Salamanca recebe durante esta semana, até 27 de janeiro, o Congresso Mundial da Cidade da Paz, um encontro que serve de vitrine para a cidade e seu entorno para que os mais de 300 representantes 204 empresas estrangeiras e “com grande presença internacional” quem participa vê neste enclave um ponto para instalar seus negócios.

Antes da inauguração, o prefeito da cidade, Carlos García Carbayo, destacou os possíveis “efeitos para a província”, já que “grandes empresas que operam em todo o mundo e têm uma grande presença internacional” se reúnem em Salamanca e podem ver nele um lugar para se instalar.

Aposta no desenvolvimento tecnológico e logístico

A este respeito, o vereador destacou “a colaboração institucional” entre a cidade e as localidades da sua vizinhança, a par das potencialidades da cidade para ser uma “cidade de harmonia” e com uma “estabilidade propícia”, em além disso, está agora “liderando um desenvolvimento tecnológico e logístico” que também o liga a Portugal, naquele que é o corredor atlântico.

Da mesma forma, destacou sua “segurança” e sua saúde, que é “primeiro nível com o melhor hospital“, às quais se juntam “muitas facilidades” para nela se instalar, a par de “critérios de sustentabilidade ambiental” por ser a “primeira Cidade Património da Humanidade que está a desenvolver uma infraestrutura verde”.

Assim, García Carbayo tem demonstrado a sua convicção de que os “empregos dão frutos” para que empresas como as presentes em Peace City Wold possam vir a Salamanca com “projectos de criação de negócios e riqueza”.

Sobre as possibilidades de que assim seja, destacou que “falar de probabilidade é um pouco arriscado”, mas que, para isso acontecer, Salamanca colocou “na mesa” o que qualificou como “muito trabalho”; através da “projetos concretos“como os de desenvolvimento de terrenos industriais” ou a plataforma intermodal de Puerto Seco.

Após o encontro com a mídia, o prefeito da cidade participou da inauguração do congresso, que contou com a presença, além de organizadores do Peace City World e empresários credenciados, o presidente do Conselho Provincial, Javier Iglesias, o reitor da Universidade de Salamanca, Ricardo Rivero, e prefeitos de municípios nos subúrbios da cidade.

Objetivo, cidade líder na Espanha e na Europa

O assessor de Peace City World, José María Fuentes, indicou que “um projeto como Peace City World em Salamanca pode dar um impulso a Salamanca e à província para se tornar uma das principais cidades da Espanha e da Europa”. Nas suas palavras, esta entidade trabalha para “fazer um acordo” entre governos, investidores e empresas para “criar um empreendimento num determinado local”.

Participaram da abertura oficial, entre outras autoridades, o prefeito da cidade, Carlos García Carbayo, o presidente do Conselho Provincial, Javier Iglesias, o reitor da Universidade de Salamanca, Ricardo Rivero, prefeitos de municípios da cidade, bem como como representantes comerciais.

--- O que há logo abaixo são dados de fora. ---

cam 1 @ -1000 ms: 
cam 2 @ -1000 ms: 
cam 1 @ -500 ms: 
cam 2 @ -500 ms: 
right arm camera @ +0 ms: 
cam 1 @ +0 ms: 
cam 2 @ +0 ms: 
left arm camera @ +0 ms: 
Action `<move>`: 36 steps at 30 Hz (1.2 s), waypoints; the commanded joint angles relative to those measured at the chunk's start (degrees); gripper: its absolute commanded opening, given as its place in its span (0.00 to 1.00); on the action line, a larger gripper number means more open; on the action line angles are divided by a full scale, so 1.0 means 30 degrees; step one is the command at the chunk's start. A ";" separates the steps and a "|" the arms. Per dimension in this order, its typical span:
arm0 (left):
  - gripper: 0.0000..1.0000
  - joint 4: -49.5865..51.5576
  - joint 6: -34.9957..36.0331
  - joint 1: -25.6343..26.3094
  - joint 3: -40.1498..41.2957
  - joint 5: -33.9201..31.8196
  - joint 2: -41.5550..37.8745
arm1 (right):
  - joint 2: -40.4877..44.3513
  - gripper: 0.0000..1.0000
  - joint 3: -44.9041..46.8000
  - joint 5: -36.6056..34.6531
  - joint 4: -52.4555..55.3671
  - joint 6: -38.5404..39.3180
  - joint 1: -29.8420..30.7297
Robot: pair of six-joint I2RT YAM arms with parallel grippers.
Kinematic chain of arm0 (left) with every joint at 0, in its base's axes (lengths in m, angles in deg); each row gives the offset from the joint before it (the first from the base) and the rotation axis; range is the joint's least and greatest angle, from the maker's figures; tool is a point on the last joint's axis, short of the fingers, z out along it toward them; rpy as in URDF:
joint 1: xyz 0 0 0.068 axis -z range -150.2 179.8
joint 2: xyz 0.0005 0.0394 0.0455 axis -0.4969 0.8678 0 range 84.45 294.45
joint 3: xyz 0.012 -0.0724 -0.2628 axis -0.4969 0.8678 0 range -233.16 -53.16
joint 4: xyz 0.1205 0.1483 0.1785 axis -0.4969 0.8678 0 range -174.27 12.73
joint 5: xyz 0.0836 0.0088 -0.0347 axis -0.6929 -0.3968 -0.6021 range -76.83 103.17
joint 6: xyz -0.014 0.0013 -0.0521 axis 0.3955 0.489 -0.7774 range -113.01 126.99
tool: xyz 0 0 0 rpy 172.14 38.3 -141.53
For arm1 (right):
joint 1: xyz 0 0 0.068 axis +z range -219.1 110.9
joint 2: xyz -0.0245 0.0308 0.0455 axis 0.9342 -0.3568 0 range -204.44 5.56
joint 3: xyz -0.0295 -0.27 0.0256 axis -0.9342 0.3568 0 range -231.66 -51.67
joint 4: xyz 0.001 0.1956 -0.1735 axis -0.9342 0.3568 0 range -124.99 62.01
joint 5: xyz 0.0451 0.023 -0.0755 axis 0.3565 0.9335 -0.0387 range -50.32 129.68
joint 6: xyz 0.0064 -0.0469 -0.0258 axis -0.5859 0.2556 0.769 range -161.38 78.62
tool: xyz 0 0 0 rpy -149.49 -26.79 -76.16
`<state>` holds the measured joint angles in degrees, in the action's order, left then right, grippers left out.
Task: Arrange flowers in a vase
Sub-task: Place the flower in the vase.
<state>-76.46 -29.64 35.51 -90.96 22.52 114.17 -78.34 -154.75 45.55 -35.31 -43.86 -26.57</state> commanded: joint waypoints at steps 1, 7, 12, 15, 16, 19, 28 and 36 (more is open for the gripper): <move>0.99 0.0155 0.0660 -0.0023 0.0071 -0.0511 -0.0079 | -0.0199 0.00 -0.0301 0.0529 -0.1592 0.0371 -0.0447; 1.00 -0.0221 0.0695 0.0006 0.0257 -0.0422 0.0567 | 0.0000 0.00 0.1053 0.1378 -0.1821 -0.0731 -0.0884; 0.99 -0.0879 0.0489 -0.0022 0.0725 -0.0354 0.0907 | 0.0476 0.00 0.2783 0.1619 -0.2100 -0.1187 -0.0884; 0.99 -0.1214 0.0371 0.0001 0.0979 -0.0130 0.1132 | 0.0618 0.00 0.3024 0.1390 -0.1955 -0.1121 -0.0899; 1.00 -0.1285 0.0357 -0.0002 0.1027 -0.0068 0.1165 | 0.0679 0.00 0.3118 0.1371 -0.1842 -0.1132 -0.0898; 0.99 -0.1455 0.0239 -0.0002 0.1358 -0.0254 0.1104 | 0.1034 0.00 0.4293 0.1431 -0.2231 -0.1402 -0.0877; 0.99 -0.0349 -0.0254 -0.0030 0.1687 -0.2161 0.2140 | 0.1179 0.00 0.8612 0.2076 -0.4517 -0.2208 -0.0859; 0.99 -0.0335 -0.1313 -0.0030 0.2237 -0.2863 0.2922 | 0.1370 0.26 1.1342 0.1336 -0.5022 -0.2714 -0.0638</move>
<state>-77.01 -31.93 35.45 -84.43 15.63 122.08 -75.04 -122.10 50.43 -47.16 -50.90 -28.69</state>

Mais de 500 cadastrados e empresas de 44 países

Sobre os visitantes, o assessor da Peace City World destacou que as portas foram abertas com mais de 500 inscritos, 311 deles representantes de 204 empresas de 44 países diferentes, que poderão participar de um encontro com 16 diferentes painéis sobre energia , transporte, saúde ou projetos de sucesso em diferentes continentes, com um total de 110 palestrantes. Da mesma forma, poderão conhecer o potencial de Salamanca para “investir ou se estabelecer” nela.

A este propósito, José María Fuentes destacou a visita que realizou há algumas semanas a Salamanca do Sheikh Khalfan Saed Al Mazruoie, que também passará pelo congresso. O assessor da Peace City World destacou que em sua primeira viagem a Salamanca afirmou que “Salamanca tem tudo o que o dinheiro não pode comprar” e destacou sua universidade, com mais de 800 anos, e seu patrimônio “cultural e histórico”. .

Da mesma forma, na atenção à mídia antes da abertura do congresso, José María Fuentes também destacou sua localização geográfica ou instalações como sua plataforma logística ou o aeroporto, com o interesse de que “sejam 100 por cento utilizados”.